→ **Task prompt**:
Search the data for "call". Return each matching line.

(Records from a dataset)
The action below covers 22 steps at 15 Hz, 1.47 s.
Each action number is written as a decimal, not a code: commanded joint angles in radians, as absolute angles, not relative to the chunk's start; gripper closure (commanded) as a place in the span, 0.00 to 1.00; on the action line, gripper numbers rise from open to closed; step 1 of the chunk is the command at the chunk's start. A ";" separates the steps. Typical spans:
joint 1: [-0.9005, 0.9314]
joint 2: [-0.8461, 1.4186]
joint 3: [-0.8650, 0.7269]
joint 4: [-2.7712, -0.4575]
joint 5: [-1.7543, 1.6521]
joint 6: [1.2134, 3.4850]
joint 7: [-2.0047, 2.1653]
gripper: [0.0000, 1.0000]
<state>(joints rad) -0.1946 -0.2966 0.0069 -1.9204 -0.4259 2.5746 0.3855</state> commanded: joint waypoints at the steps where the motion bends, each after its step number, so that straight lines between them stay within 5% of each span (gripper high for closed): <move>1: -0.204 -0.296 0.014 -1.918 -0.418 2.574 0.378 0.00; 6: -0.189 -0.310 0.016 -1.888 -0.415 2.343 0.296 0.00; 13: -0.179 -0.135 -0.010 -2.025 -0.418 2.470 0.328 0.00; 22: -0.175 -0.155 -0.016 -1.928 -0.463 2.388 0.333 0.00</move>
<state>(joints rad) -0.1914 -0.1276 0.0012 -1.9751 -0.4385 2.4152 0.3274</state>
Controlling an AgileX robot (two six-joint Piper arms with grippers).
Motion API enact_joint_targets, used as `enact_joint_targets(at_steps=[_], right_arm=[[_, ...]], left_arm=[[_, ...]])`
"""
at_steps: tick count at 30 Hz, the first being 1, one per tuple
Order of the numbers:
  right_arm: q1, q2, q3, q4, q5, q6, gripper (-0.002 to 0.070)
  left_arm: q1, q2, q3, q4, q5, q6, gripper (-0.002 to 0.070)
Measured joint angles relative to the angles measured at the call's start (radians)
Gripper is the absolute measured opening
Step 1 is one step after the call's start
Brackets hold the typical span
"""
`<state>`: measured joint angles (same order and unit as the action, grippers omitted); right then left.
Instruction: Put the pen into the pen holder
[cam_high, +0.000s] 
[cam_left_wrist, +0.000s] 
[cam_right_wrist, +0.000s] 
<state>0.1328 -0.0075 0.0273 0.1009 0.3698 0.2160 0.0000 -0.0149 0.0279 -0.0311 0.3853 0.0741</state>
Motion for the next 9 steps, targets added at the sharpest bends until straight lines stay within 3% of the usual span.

→ **Output for this exercise**:
Measured joint angles relative to the angles measured at the call's start (radians)
Step 1 is one step after the call's start

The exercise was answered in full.